Когда-то Слепакова очень точно сказала, что записки Лидии Корнеевны об Анне Ахматовой – это гениальные записки стервы о стерве, что, конечно, есть некоторое принижение обеих. Лидия Корнеевна – блистательный человек, безупречный в моральном отношении, но хочется сказать, что Тамара Габбе не зря звала ее Немезидой. Лидия Корнеевна – человек такой моральной бескомпромиссности, что готова нести поэта на руках, пока он идет на Голгофу, но стоит ему шаг в сторону заступить, и она его с презрением сбрасывает.

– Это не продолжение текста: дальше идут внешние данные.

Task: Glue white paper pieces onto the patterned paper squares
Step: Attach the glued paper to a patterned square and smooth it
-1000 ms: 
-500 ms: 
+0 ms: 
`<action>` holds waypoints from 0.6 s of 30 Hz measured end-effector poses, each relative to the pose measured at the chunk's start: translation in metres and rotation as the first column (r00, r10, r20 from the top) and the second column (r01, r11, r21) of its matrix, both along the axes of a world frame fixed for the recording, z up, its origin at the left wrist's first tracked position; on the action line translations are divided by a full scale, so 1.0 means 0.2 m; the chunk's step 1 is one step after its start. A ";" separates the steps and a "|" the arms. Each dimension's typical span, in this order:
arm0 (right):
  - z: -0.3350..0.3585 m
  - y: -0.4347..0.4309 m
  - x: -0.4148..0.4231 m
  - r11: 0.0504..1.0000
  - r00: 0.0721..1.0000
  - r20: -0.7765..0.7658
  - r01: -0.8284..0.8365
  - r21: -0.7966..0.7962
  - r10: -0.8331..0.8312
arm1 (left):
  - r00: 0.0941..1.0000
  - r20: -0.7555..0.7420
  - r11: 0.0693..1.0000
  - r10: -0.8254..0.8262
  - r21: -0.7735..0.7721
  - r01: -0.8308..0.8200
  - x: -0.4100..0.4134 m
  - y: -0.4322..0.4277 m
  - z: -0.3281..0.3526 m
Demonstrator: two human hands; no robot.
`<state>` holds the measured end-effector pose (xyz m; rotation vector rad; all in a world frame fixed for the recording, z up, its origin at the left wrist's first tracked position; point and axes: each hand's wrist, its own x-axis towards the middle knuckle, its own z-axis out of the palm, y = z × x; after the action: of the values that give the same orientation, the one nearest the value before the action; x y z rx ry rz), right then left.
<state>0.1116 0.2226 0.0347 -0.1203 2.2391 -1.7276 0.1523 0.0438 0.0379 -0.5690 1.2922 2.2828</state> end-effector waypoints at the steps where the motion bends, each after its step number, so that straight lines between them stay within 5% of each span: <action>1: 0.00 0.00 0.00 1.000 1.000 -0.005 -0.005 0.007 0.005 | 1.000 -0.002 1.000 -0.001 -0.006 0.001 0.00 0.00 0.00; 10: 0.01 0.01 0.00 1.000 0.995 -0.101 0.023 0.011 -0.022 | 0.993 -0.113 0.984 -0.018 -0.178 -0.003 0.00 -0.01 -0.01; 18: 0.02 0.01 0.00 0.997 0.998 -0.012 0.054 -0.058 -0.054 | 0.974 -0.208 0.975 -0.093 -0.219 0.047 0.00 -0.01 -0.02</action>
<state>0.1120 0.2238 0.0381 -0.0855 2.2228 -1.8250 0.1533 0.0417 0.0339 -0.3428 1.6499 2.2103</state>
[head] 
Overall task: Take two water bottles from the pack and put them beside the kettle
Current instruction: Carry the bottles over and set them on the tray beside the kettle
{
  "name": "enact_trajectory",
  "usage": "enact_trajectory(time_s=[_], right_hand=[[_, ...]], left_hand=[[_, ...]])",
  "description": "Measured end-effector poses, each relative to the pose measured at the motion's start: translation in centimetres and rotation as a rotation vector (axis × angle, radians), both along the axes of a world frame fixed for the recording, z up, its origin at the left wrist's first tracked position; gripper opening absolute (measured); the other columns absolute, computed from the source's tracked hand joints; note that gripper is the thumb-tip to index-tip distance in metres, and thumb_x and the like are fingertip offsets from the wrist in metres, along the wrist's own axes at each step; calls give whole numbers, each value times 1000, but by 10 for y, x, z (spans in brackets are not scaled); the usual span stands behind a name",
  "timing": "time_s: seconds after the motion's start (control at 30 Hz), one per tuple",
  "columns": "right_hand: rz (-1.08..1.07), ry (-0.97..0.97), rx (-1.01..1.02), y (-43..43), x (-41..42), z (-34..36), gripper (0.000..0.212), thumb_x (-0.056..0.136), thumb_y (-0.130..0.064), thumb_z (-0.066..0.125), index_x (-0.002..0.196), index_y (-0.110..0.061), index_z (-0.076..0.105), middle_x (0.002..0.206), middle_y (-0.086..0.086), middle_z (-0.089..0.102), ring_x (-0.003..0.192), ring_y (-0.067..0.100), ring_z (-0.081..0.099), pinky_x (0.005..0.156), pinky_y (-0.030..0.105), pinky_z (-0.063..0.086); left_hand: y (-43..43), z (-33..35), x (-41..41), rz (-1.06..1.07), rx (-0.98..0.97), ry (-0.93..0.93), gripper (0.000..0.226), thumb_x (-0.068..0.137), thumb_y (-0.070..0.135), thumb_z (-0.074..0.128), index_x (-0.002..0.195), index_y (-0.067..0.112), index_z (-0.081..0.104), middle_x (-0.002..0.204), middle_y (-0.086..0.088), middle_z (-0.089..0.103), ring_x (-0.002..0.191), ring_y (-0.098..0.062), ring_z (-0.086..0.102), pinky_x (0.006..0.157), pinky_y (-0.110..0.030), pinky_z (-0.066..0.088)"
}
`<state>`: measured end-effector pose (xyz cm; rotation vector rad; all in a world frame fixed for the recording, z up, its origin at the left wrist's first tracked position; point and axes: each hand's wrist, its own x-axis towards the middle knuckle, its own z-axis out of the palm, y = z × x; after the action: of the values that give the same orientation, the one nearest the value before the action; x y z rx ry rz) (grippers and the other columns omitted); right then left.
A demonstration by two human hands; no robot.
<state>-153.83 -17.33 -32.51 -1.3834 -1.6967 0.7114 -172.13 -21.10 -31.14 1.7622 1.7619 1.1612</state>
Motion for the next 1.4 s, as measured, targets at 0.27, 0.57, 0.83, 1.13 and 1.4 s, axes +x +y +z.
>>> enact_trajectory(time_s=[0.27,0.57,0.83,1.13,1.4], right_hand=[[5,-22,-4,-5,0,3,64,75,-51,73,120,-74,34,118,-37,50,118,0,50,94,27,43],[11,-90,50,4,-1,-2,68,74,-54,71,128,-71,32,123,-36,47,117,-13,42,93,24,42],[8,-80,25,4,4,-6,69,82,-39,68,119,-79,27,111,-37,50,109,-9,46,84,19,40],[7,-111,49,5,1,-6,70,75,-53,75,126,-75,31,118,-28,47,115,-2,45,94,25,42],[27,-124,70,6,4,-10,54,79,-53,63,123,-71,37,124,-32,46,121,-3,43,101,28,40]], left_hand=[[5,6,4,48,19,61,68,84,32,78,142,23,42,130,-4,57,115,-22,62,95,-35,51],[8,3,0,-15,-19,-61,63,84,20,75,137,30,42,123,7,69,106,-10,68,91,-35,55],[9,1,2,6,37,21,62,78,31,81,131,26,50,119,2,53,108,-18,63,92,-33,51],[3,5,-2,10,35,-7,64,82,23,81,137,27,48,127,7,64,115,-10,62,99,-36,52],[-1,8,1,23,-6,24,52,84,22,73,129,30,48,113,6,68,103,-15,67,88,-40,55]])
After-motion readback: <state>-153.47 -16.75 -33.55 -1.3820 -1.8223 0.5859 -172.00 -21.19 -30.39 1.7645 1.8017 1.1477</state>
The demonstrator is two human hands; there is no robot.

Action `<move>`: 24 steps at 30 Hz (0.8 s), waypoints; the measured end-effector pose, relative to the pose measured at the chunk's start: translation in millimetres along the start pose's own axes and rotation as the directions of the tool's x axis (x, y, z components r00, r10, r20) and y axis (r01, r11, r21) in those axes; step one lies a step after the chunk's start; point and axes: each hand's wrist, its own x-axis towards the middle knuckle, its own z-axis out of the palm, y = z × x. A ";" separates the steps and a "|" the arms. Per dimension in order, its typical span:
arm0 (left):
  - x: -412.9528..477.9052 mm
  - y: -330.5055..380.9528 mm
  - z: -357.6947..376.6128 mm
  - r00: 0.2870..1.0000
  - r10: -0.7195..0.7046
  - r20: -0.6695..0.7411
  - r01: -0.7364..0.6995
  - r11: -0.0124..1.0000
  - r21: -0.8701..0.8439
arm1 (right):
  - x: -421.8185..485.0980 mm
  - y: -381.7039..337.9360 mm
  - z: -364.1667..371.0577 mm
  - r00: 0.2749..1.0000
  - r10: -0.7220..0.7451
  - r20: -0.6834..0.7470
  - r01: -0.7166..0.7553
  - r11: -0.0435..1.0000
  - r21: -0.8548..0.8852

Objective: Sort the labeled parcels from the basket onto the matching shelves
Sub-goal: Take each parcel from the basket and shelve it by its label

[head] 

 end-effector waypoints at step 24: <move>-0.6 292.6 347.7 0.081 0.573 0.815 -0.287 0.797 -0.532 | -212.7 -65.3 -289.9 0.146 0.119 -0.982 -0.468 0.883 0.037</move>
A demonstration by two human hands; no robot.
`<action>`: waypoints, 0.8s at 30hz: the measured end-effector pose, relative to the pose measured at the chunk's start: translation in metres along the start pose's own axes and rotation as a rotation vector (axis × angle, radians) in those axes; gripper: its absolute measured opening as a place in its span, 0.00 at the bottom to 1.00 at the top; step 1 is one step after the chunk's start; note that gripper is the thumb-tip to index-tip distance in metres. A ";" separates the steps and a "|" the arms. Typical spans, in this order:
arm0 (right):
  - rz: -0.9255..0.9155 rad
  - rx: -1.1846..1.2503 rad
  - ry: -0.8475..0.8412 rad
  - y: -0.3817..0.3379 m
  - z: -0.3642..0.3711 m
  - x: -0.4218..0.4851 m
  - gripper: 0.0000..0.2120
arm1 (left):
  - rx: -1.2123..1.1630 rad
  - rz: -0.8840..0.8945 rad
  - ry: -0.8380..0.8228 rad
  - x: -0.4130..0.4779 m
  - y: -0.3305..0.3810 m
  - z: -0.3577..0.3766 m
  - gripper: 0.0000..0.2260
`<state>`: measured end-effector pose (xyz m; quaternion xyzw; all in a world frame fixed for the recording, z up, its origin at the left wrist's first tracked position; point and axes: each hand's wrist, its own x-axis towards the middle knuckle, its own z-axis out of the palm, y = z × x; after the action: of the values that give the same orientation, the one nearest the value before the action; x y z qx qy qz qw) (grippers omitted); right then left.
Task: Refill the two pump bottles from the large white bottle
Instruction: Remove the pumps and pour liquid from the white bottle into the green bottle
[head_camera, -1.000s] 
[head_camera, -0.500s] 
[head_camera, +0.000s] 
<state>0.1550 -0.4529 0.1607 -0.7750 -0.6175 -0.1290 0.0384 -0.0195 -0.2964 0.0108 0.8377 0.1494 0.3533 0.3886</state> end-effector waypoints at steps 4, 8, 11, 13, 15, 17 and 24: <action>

Я понимаю, почему Лидия Корнеевна могла раздражать Анну Андреевну. Ну, вот представьте себе ситуацию: Лидия Корнеевна отправляет из Ташкента телеграмму Пунину, его тоже уже вывезли к тому моменту из Ленинграда, Анна же лежит в сыпном тифу, пишет: «У меня сыпной тиф, умираю. Желаю жить долго и счастливо». Лидия Корнеевна говорит: «Может быть, не надо, Анна Андреевна, отправлять? Он будет беспокоиться». – «С чего бы Вы стали такой христианкой?!» – говорит Ахматова, внезапно порозовев и привстав на постели. До этого она лежала серая и ни на что не реагировала. Как?! Лидия Корнеевна мешает, тут позу трагическую надо принять, и есть для этого все основания – в эвакуации, в тифу, в Ташкенте, в жаре, в жарУ – ну, что здесь?! А Лидия Корнеевна еще думает о других!
Мне кажется, в этой ее позе было что-то не очень Ахматовой приятное. В такой ситуации ей, конечно, была нужнее Раневская, с ее цинизмом, с ее добротой, с ее слепым обожанием, а, главное, с ее неправедностью.